THE emerging geo-political theatre in the West is not just a tussle between multi-culturalism and assimilation. According to a study by the Royal United Services Institute UK, a respected defence think tank, multi-culturalism seems to be pitted against national identity and national security.

(1) The issue is not whether multi-culturalism is good or bad, whether the West can afford if.

(2) Therefore in the debate between advocates of assimilation and protagonists of multiculturalism, Samuel Huntington calls for rejection of multiculturalism. He says: “The clash between the multiculturalists and the defenders of western civilisation and the American creed is, in James Kurth’s phrase, “the real clash” within the American segment of western civilisation. Americans cannot avoid the issue: Are we a western people or are we something else? The futures of the United States and of the West depend upon Americans reaffirming their commitment to western civilisation. Domestically this means rejecting the divisive siren calls of multiculturalism.

(3) Because of transition from cultural nationalism – based on assimilation of minorities and integrating them into the mainstream society – to multiculturalism, the very [Anglo-Protestant] identity of America is in question and the security of the West at risk.
But, Huntington’s view subordinates other cultures. Guruji’s accommodates
Huntington’s view that Anglo-Protestant culture is American identity has been heavily criticised in the US.
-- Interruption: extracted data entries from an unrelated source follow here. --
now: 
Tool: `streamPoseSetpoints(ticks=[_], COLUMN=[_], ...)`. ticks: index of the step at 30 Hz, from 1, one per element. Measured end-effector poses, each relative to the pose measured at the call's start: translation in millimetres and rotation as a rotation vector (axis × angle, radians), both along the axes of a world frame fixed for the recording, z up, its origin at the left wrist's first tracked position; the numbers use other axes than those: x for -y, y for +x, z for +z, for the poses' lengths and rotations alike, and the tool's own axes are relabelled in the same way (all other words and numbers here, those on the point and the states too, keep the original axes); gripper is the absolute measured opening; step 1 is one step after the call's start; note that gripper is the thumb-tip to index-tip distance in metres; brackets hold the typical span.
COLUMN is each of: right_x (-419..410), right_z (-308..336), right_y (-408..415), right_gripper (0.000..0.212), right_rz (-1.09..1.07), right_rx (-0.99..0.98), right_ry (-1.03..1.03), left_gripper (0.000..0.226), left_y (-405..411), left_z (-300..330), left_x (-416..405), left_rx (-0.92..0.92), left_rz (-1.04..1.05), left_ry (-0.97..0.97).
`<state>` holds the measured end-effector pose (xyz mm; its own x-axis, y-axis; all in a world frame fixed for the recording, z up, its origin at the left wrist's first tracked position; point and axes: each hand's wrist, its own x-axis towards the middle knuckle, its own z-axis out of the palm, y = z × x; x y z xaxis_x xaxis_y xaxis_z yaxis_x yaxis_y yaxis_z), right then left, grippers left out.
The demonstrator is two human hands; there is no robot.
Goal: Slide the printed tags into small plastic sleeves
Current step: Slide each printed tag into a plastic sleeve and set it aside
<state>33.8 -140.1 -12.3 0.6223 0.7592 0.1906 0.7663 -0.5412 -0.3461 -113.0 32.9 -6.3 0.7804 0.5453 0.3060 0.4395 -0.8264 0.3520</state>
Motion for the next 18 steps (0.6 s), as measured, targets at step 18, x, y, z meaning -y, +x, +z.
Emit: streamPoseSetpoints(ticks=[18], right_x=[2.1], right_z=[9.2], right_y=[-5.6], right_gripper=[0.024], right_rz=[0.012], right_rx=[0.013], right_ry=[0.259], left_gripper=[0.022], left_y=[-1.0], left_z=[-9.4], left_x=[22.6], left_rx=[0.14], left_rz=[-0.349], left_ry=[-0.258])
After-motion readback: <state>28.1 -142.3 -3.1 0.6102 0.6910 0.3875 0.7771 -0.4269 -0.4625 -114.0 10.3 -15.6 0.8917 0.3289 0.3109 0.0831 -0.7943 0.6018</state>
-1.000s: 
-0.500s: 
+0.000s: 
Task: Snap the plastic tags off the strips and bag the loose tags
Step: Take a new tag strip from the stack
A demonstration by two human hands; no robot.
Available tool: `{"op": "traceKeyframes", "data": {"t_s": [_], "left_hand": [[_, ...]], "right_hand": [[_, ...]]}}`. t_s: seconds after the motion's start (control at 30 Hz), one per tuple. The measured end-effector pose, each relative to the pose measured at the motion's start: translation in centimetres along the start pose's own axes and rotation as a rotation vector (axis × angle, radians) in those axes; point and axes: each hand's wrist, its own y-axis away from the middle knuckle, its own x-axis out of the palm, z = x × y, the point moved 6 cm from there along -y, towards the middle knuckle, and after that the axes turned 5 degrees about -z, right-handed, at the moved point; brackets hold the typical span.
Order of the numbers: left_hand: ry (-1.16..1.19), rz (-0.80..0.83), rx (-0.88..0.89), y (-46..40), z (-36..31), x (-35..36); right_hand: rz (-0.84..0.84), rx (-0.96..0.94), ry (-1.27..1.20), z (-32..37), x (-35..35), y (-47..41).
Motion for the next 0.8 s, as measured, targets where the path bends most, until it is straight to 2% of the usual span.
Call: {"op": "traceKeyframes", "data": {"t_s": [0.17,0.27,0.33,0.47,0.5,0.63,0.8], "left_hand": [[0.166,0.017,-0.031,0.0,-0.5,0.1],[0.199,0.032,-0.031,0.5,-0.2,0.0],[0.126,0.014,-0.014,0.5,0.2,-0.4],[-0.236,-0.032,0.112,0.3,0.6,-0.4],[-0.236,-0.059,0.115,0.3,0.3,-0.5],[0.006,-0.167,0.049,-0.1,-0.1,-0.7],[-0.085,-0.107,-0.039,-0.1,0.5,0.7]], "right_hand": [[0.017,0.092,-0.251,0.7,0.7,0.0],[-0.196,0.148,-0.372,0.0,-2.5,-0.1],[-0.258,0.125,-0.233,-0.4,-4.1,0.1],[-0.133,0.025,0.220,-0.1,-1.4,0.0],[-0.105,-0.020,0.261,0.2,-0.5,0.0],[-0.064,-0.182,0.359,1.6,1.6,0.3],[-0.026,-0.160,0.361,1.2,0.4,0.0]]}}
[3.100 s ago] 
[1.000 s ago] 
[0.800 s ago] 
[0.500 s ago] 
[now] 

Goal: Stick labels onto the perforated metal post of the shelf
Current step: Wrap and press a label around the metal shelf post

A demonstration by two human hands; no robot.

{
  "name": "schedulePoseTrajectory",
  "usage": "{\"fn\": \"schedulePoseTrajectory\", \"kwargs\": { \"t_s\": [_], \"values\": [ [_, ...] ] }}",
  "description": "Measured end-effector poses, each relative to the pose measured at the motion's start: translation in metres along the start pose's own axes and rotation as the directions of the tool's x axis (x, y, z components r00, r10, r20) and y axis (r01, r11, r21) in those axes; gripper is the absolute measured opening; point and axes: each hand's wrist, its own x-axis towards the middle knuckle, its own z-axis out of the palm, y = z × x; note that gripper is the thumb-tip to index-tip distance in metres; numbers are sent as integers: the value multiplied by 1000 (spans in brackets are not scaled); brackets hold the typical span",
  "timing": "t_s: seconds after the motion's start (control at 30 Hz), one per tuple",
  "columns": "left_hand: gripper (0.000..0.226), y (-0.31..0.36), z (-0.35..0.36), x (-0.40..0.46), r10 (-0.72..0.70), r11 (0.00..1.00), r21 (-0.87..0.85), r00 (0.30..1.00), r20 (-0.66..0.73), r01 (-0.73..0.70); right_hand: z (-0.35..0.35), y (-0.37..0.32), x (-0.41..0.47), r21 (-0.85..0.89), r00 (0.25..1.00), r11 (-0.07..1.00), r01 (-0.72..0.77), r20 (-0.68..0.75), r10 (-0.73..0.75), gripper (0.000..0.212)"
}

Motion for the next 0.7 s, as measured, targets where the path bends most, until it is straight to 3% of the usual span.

(4) While untington saw Anglo-Protestant culture as the mainstream or core culture and therefore the nationalism of US, he ran into difficulty in positioning other cultures and therefore he called them as “subordinate cultures”. He distinguished the core and subordinate cultures thus: “Most countries have a core or mainstream culture shared to varying degrees by most people in their society. In addition to their national culture, subordinate cultures usually exist as sub-national, or at times, trans-national groups defined by religion, race, ethnicity, region, class or other categories that the people feel give them something in common.”

 (5) Huntington’s view of core culture and Guruji’s view of basic culture match. Yes. But the agreement ends there. Huntington’s view that non-Anglo Protestant cultures – read faiths – are subordinate is derived from monotheistic Christianity which labels all other faiths as inferior. This is where Guruji differs. He cites the concept of equal and mutual respect inheres in Hindu faith and culture.

 (6) That is why the inclusive Hindu culture, including all within its scope, qualifies as the basic culture. That which is not inclusive cannot be core or basic to all. Huntington’s Anglo-Protestant core culture thesis isolates and subordinates other cultures; Guruji’s view accommodates and integrates. Huntington’s, admittedly not familiar with Hinduism, lacks the input of accommodative Hindu philosophy. That was why Guruji said that it was the duty of the Hindus to take this message to the world at large.
Unity in diversity is social virtue, multiculturalism is state policy
But the difficulty which Huntington faced in the US over the issue of Anglo-Protestant identity of America was precisely the difficulty which Guruji faced over the issue of Hindu identity in India – even though the philosophic bases of Huntington and Guruji were different. Holding ‘some educated and elite Americans’ and ‘globalisation, multiculturalism, cosmopolitanism, immigration, sub-nationalism, and anti-nationalism’ responsible for erosion in ‘national identity’, Huntington said that, ‘Corporate executives, professionals and Information Age technocrats espoused cosmopolitan over national identities’.

(7) He also pointed out that the ‘elites in government’

(8) joined by ‘elements of America’s elites in academia, media, business, and the professionals constituted the coalition to deconstruct America’

(9), ‘denounced the idea of Americanisation as un-American’, and declared that ‘America is even a “tossed salad”.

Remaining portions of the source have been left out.